Será que serão devidamente punidos?
Como no
caso de corrupção que vemos no noticiário. O que emerge nesses casos é apenas a
ponta do iceberg. Culpas e segredos
ficaram omitidos do julgamento social. Assim caminha a humanidade.
Mas o que
podemos fazer em relação a isso? Não adianta julgar os meios de comunicação
pelo sensacionalismo. Não adianta também fingir que nada é conosco. Temos que
agir e a única ação possível é a união. Temos que realmente dizer que achamos
isso nefasto e errado. Temos que denunciar sites, grupos e, quem souber de
pessoas específicas, indivíduos. Temos que esclarecer o assunto mesmo sabendo
que seremos julgados. E geralmente para pior. Não importa a visão que você
tenha sobre o assunto, desde que reprove veementemente e tenha a consciência
que o ódio que nasce na sociedade em relação ao contaminadores deliberados não
é para você, não pode ser para você e que nós, que não temos nada a ver com
isso, que somos portadores de HIV, em conjunto, estamos juntos para defendê-lo
desse ódio que deveria ser dirigido só a quem o merece, e de maneira não violenta.
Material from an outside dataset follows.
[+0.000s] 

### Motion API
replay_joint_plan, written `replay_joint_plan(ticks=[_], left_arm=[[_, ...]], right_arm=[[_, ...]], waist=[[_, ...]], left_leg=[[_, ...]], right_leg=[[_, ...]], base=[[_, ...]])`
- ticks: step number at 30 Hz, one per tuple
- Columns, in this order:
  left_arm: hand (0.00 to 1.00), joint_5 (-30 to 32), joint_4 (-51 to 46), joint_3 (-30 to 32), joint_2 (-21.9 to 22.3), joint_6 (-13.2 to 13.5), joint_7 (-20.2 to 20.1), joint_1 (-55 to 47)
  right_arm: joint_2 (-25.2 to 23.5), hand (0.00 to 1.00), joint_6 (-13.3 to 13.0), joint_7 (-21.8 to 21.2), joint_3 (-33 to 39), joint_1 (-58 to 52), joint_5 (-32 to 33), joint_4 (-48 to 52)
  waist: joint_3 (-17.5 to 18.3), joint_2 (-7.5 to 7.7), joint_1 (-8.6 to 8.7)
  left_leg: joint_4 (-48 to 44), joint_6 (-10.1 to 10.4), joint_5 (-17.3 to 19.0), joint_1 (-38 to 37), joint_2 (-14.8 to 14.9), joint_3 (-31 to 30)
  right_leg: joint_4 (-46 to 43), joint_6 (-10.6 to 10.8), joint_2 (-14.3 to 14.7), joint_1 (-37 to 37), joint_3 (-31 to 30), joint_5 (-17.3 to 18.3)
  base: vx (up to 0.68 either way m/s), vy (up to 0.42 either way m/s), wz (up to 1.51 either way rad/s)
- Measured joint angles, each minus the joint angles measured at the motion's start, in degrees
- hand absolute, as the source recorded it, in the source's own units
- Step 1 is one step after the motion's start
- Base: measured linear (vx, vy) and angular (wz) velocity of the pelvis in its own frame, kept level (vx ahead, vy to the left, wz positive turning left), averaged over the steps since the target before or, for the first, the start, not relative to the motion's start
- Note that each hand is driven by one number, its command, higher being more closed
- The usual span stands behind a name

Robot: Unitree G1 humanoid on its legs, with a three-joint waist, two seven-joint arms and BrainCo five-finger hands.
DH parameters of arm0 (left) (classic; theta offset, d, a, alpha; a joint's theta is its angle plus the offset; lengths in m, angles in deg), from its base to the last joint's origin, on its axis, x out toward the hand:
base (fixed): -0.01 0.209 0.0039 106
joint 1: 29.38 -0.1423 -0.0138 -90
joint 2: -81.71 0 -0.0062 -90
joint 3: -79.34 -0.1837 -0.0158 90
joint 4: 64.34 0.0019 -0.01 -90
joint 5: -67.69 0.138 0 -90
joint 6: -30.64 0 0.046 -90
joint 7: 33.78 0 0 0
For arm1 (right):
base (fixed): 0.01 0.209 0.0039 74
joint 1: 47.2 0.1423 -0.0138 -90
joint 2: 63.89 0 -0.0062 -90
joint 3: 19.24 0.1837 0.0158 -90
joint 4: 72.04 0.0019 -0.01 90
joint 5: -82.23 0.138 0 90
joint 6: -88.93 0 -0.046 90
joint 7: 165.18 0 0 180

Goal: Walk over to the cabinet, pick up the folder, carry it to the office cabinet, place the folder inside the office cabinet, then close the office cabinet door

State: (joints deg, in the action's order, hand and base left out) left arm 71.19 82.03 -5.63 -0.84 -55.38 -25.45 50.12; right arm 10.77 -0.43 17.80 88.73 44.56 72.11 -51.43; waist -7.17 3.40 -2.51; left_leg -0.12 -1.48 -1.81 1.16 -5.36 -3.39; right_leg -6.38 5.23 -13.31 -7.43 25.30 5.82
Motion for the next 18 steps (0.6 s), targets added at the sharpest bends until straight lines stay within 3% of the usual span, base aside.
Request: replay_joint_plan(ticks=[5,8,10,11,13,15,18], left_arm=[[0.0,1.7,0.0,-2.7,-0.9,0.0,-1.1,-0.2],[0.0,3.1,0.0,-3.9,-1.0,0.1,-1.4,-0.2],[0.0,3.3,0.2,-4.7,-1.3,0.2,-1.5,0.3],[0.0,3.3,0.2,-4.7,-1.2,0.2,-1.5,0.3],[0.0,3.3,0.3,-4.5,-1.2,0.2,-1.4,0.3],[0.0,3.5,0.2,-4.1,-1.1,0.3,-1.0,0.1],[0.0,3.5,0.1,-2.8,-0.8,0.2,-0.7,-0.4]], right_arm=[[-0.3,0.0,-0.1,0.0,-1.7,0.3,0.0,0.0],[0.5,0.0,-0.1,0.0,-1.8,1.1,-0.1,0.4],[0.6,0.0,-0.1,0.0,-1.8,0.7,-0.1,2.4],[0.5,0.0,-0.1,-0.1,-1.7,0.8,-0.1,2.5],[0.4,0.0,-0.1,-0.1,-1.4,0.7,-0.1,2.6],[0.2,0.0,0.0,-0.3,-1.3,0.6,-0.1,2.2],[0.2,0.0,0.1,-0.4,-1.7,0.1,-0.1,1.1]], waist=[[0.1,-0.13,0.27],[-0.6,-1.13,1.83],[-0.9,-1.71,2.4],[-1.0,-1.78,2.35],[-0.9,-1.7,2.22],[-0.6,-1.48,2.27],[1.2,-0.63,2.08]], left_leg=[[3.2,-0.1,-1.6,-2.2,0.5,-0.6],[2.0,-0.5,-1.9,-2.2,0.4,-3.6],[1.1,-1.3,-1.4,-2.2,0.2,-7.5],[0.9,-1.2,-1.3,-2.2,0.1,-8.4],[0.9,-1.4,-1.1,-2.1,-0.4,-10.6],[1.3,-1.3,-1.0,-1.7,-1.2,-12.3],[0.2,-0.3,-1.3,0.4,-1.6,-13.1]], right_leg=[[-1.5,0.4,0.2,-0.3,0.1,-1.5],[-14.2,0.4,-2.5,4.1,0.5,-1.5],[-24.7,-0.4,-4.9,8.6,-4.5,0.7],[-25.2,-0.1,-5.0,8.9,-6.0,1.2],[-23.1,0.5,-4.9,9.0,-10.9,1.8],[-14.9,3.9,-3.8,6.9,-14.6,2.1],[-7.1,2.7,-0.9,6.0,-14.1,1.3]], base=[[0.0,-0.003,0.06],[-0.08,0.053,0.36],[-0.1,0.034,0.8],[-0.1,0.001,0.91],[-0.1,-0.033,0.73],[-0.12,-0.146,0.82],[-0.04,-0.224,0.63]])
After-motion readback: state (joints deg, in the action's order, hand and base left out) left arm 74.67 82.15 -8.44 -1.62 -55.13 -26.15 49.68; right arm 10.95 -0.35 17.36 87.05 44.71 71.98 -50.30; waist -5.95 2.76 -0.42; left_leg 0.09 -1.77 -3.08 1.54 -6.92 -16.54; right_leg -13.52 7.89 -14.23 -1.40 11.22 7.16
Intermediado pela
justiça oficial. Nada de justiça de grupos e indivíduos com as próprias mãos.
Nossas autoridades que devem cumpri-las de forma irrepreensível. Temos que acreditar nisso, senão é a barbárie.
Não adianta
querer dividir a culpa com a imprensa. A mídia só está cumprindo o seu papel,
que seja com tons mais sensacionalistas ou não. Devemos procurar nos aliar aos
meios de comunicação para esclarecer o nosso ponto de vista, o nosso medo da generalização e do risco do
ódio contra os soropositivos aumentar. Aderir ao abaixo à Globo, abaixo ao
Fantástico e outros lemas fáceis é um tiro no pé. A mídia é a principal aliada
no esclarecimento de tudo. Temos que fazer questão do nosso lado da história.
Que o ato
de contaminar alguém deliberadamente seja punido de maneira exemplar pela
justiça. Que os criminosos sejam impedidos, sejam presos e colocados em
tratamento, quando for o caso. E que nossa união não deixe que o ódio da
sociedade faça vítimas inocentes pelo preconceito ou falta de controle.
Então era
isso, queria me posicionar sobre o assunto. Sem caçar outros culpados que não
sejam os que são realmente culpados nessa história, uma minúscula parcela de
portadores de HIV que deliberadamente transmitem o vírus para outras pessoas.